In the data below, find each line carrying the string "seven" and copy it out.

Data excerpts below:

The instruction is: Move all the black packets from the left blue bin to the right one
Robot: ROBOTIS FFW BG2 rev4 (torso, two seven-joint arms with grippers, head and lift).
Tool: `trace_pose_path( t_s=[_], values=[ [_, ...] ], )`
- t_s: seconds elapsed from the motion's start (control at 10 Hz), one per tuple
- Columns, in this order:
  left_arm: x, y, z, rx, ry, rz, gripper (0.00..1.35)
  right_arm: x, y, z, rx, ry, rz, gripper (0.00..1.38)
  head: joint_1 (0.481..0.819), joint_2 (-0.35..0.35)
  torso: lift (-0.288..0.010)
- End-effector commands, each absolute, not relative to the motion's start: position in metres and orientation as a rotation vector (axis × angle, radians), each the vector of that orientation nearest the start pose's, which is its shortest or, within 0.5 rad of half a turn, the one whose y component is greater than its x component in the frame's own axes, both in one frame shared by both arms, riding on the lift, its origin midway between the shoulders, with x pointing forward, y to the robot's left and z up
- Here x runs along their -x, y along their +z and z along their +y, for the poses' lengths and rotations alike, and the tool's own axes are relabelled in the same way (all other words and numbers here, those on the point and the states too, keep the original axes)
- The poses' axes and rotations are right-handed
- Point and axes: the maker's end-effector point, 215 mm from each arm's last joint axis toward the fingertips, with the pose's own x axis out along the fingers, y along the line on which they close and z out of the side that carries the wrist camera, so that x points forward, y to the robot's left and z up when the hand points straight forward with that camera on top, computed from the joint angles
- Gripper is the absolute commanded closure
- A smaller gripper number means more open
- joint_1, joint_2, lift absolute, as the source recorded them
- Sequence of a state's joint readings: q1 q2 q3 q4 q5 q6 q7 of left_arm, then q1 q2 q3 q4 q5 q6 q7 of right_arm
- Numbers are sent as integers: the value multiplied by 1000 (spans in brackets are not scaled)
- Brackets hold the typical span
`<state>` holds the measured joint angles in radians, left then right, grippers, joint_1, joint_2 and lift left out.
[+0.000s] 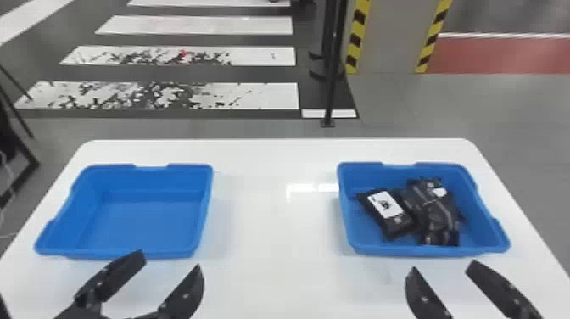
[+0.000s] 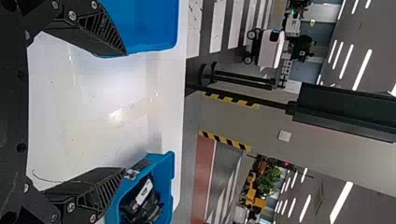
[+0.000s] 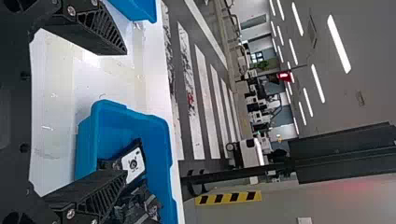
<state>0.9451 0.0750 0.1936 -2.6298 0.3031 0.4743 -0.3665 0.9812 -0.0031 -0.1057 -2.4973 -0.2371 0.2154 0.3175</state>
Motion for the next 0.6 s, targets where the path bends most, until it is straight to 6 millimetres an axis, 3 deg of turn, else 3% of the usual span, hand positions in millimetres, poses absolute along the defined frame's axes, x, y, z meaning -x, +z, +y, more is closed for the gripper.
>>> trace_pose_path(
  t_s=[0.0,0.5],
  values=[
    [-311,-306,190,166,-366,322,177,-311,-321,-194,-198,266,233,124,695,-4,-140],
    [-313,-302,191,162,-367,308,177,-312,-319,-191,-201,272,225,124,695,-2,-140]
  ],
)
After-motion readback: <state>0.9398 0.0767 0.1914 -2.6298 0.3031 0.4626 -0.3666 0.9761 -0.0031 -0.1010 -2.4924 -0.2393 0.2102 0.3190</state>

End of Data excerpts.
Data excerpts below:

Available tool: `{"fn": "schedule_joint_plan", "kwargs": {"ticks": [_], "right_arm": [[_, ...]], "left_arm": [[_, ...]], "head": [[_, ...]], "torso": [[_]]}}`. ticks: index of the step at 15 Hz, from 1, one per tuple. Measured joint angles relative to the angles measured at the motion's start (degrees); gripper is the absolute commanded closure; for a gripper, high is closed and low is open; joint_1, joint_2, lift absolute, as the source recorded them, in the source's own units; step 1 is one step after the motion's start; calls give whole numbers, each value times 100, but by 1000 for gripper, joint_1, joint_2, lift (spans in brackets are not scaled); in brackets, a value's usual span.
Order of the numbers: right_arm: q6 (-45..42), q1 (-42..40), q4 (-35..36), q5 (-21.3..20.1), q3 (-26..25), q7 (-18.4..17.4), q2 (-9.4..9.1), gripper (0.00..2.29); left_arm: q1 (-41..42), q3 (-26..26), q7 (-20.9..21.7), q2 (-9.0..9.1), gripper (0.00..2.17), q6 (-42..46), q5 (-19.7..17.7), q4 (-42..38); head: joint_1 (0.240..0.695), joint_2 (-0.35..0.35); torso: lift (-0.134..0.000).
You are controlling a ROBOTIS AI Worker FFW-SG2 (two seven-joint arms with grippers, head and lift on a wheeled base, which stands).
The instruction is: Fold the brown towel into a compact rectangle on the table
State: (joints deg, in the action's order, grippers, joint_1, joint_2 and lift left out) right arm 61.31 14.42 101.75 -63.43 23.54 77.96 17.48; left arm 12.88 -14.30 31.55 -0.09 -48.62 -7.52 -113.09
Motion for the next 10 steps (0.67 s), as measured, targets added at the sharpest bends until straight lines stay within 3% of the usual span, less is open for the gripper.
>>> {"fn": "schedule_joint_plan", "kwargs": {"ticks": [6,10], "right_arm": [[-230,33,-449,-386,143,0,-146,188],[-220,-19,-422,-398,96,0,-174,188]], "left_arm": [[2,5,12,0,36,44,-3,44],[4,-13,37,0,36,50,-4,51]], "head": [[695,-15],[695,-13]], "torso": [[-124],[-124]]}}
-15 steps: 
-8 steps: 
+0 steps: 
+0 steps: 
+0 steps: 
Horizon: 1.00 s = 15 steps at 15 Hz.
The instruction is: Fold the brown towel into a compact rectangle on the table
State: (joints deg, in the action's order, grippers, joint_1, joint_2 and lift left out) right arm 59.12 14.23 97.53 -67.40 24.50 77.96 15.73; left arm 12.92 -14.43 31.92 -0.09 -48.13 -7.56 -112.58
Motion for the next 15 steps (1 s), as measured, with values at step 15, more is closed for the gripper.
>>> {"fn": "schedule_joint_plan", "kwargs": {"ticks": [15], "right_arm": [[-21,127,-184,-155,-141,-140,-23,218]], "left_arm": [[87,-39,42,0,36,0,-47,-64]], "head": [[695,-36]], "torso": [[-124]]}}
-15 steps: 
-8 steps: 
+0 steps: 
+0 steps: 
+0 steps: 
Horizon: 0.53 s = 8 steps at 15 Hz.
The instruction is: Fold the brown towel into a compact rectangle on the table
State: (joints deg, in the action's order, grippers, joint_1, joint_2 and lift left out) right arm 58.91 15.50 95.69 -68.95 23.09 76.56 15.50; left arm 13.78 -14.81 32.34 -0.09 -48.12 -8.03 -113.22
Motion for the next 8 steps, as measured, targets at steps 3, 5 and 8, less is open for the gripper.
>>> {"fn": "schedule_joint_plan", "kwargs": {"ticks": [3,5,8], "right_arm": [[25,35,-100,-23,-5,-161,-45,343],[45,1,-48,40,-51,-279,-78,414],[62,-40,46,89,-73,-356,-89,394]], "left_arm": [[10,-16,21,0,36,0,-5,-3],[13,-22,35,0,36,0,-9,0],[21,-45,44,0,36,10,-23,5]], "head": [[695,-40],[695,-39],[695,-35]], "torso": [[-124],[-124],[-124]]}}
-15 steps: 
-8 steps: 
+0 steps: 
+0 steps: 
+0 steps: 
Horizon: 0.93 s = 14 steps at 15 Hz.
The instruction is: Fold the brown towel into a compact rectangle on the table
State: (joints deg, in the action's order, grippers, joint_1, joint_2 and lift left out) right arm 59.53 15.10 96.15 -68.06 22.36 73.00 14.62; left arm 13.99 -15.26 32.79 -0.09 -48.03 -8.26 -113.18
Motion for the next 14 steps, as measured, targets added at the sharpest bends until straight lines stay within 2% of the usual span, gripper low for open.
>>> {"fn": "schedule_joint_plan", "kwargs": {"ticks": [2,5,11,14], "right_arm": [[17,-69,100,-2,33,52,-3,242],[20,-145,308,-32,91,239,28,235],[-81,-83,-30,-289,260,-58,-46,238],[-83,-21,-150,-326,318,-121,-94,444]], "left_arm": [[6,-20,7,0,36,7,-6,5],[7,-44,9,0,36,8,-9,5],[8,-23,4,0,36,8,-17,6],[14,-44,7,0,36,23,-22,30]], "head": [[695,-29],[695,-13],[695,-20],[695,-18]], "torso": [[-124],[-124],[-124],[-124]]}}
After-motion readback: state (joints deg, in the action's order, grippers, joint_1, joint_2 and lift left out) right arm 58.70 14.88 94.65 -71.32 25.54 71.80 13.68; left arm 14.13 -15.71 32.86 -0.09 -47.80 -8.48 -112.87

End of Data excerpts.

Solution to the exercise =
Robot: ROBOTIS FFW BG2 rev4 (torso, two seven-joint arms with grippers, head and lift).
You are controlling a ROBOTIS AI Worker FFW-SG2 (two seven-joint arms with grippers, head and lift on a wheeled base, which stands).

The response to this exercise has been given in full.